「事実」とは違う
等身大の自己PR
総合商社に内定したA君。
初期の面接ではカッコつけて、こんな「学生時代に頑張ったこと」を話していた。
「学生時代、NPO法人の支援金を企業に募る仕事をやっていた。結果としては50万円を集めることに成功。難しい交渉の局面もあったが、持ち前の粘り強さを生かして、最終的には契約にこぎつけることができた。ここで学んだビジネス感覚を、御社でも生かしていきたい」
「学生なのにそこそこのお金を動かしていた、すごいだろう!!」と言わんばかりのテンションで、得意げに話していたのだ。
しかし、残念ながらまったく面接官には評価されない。
数億のビジネスを日常としている社会人だ。起業したわけでもない学生が、「既存の枠組みの中で、頑張ったこと」を簡単には評価しない。
あっさり1次面接で落とされてしまった。
中途半端に自信があっただけに、落ち込んだ。
何がいけないのかを考えるために、OB訪問や、友人との語り合いを通して、自分の考えの甘さを徹底して追究した。
すると以下のようなことに気づく。
・実は、前年は100万円集まっていたので、50万円しか集められなかった自分は、失敗に終わっている(それをごまかして話している自分は、実は情けない男だ)
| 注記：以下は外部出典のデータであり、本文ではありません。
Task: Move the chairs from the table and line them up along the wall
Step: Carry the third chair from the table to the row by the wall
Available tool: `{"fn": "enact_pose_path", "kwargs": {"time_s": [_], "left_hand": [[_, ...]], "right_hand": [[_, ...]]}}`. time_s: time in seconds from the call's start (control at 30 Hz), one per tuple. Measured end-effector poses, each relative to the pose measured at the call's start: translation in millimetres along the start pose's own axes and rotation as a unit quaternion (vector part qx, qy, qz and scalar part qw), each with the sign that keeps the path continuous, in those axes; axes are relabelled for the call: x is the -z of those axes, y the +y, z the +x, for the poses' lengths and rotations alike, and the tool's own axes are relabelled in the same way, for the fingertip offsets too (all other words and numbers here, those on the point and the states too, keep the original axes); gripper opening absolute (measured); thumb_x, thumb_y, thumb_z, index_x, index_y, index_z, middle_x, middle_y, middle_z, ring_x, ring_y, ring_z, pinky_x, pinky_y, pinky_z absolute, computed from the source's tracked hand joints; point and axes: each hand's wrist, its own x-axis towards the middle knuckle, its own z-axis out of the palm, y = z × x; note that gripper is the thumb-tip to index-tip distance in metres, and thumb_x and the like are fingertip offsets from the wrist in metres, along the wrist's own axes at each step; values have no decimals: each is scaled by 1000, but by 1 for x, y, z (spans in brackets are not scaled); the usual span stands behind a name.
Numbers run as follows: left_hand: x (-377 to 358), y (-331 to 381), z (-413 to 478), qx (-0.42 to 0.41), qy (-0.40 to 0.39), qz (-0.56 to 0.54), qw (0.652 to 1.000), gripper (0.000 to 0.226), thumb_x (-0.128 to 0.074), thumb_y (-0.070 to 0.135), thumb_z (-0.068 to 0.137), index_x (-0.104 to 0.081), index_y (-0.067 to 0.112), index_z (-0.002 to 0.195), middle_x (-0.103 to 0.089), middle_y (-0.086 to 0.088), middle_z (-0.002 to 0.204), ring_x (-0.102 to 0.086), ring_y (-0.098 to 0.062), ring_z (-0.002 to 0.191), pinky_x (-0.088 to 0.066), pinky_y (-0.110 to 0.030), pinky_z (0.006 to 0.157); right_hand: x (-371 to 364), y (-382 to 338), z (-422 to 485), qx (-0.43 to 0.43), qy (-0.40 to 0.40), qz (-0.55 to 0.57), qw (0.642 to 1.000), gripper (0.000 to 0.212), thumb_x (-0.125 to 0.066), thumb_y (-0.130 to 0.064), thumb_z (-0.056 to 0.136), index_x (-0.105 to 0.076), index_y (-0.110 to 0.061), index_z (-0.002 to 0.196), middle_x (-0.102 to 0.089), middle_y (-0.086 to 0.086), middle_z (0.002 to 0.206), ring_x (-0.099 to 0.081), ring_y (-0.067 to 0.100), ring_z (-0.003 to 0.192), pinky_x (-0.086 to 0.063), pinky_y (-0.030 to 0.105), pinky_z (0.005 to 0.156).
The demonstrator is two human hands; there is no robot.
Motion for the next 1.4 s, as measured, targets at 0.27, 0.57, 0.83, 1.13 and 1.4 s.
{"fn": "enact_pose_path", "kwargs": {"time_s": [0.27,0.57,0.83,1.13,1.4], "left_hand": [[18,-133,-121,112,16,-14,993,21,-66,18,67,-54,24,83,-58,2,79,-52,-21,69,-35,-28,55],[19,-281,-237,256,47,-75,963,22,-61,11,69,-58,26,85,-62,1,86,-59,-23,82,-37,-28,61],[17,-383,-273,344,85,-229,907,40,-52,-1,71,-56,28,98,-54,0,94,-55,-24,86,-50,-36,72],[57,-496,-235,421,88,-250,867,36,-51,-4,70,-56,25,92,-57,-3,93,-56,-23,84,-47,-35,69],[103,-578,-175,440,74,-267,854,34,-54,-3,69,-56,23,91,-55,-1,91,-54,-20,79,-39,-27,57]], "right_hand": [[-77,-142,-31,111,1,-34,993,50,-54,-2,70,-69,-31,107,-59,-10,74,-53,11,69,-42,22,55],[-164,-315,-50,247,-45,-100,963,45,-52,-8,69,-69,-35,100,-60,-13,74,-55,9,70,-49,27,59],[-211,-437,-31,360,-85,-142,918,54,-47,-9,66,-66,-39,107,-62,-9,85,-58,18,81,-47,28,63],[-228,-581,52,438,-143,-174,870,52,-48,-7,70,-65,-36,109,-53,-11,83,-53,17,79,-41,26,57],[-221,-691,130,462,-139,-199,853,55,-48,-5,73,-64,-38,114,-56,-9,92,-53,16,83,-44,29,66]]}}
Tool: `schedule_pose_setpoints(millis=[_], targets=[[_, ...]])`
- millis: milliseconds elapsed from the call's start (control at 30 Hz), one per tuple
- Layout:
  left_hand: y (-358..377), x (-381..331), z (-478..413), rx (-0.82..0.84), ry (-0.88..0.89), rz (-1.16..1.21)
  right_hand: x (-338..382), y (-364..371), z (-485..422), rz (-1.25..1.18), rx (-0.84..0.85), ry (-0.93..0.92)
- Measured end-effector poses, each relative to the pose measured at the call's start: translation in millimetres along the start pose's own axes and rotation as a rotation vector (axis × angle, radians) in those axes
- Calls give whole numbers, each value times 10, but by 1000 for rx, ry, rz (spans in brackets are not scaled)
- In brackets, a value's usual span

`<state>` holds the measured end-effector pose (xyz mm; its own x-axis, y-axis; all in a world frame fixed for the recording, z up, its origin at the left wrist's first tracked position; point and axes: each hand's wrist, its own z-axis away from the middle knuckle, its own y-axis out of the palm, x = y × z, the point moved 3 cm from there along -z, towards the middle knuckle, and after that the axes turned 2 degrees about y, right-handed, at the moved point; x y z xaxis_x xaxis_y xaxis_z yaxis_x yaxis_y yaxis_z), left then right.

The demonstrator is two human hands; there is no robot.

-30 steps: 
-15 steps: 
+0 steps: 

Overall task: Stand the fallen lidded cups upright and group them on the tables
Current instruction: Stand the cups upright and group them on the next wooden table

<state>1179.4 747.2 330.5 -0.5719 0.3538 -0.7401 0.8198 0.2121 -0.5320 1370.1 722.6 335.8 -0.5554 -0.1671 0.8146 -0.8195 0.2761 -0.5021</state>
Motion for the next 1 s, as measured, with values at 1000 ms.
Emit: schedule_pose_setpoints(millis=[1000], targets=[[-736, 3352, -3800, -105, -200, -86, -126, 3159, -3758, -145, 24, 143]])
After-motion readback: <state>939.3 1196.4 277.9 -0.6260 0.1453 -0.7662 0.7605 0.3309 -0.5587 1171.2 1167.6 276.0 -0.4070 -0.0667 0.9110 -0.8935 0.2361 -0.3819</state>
・失敗すると分かっていて、あえて成長のチャンスをくれたNPOの先輩の優しさと感謝
・自分は、その思いを裏切ったこと。今になって後悔している
・自分には謙虚さや、失敗を認める強さがなかった。それを身につけようとしている
・現在取り組んでいるプロジェクトが成功しつつあるのは、この失敗があったからだ
・この経験から学んだこと、まだ残る自分への問題意識の数々……
挙げたらキリがないほど、出てきた。強い自分、弱い自分、周りへの感謝。
虚勢を張っていた自分には見えなかったものが、次々と見えてきたのだ。